Ve men kütibet meniyyetuhu fî ardin,fe lê yemûtü fi ardin sivêhe.
(Bizim için ezelde takdir edilen ve) lehimize veya aleyhimize yazılmış olan adımlar (mesafeyi) mutlaka yürürüz,( Yüce Allah bir
kul filan yerden falan yere şu zamanda gidecek ve bunun için)şu kadar adım atacak diye o kuluna yazdıysa, kul’un o yere gitmek üzere yürüyeceği mesafe ne kadar ise onun için kaderinde yazılmış
olan adımları mutlaka yürür (kat’eder).
(Ayrıca şu da bir gerçektir ki),bir insanın ölümü filan yerde olacaktır diye yazıldıysa başka bir yerde ölmesi mümkün değildir.
O’na salât ve selâm olsun Rasulullah efendimiz’in babası Abdullah, babası Abdulmuttalib’in yaptığı bir nezir(adak) neticesinde Mekke-i Mukerremede belki dokuz on defa kesilmekle karşı karşıya kaldı,ama kesilmedi,bir defasında Medine-i Münevvereye ticaret için gitti, beraberindekiler döndü ama o Mekke-i Mukerremeye dönemeden yolda vefat etti.

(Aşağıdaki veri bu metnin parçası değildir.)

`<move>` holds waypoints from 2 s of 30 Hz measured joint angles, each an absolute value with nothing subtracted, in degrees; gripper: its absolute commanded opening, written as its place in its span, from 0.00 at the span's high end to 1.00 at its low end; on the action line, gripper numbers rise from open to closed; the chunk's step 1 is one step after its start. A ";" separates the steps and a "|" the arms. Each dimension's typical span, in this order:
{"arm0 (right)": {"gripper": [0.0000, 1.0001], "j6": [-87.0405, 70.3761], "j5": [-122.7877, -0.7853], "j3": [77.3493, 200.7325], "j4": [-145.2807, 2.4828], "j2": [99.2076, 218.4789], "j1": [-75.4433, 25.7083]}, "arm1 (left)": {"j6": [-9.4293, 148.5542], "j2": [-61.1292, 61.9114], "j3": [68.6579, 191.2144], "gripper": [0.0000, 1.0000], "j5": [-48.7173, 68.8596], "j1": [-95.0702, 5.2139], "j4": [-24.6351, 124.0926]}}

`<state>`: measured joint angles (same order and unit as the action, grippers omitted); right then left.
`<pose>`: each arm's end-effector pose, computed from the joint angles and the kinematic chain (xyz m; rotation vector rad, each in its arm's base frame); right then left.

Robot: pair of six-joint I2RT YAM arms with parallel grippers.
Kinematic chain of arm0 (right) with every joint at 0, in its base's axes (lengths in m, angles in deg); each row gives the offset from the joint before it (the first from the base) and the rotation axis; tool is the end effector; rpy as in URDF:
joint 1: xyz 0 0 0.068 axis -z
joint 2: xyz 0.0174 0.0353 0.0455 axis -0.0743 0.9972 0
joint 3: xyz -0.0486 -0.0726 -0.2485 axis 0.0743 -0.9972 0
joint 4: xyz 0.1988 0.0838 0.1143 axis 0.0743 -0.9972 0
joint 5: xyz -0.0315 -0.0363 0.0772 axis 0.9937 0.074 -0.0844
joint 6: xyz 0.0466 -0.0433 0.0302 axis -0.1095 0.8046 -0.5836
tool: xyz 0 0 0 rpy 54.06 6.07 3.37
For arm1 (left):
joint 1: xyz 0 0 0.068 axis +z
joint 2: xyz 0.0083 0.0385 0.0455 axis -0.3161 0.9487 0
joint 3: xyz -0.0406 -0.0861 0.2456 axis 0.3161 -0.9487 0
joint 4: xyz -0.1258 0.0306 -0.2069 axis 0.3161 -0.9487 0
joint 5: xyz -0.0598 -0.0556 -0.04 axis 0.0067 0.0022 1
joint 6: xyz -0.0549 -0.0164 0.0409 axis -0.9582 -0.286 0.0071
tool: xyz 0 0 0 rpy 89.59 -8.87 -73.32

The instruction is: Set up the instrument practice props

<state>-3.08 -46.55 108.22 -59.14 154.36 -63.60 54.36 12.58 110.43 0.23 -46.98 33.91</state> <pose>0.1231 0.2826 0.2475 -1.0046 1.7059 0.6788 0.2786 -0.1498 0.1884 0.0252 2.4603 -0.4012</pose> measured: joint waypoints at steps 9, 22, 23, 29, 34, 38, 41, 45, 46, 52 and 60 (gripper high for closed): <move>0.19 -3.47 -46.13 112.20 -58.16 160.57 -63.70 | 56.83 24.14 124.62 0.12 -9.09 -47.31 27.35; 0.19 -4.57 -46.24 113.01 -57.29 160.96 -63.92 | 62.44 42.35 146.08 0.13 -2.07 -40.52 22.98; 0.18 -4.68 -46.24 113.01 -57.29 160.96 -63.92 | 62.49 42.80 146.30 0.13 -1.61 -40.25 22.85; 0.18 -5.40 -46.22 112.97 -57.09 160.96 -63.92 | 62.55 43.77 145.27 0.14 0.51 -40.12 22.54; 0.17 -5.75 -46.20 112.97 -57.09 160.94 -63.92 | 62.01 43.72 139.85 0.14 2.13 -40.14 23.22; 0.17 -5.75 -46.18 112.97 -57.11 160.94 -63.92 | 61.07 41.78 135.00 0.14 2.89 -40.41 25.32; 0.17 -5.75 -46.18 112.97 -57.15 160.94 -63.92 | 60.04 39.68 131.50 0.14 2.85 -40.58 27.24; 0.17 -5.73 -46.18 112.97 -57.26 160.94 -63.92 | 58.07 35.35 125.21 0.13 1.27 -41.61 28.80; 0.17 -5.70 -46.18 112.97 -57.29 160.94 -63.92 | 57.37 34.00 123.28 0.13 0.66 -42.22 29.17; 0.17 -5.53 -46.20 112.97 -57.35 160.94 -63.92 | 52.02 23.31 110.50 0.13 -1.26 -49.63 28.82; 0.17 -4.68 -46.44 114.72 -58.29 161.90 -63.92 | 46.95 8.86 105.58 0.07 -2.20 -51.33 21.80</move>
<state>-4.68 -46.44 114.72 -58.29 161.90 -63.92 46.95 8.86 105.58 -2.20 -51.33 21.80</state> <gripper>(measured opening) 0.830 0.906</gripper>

Dokuz on kez Mekke’de kesilmesi planlanan Abdullah, başka yere, öleceği yere kaderinde yazılı olan adımları yürüdü ve gitmiş olduğu yerde vefat etti.
“Hiç kimse nerede öleceğini bilemez” Lokman Suresi:
34.Ayet.
yüce Allah herşeyi bildiğ gibi,kimin nerede ne zaman öleceğini de elbette bilir.
Bizlere nerede ve ne zaman bir ölüm takdir ettiğini biz bilmiyoruz ama O bilir.
Yüce Allah bizlere ve bütün mümin kardeşlerimize ölüm
anımızda bizlere kâmil bir iman, kelime-i şehadeti, kelime-i tevhidi telaffuz
ederek O bizden razı,biz O’ndan razı olarak çene kapamayı nasîb ve müyesser kılsın.Âmîn.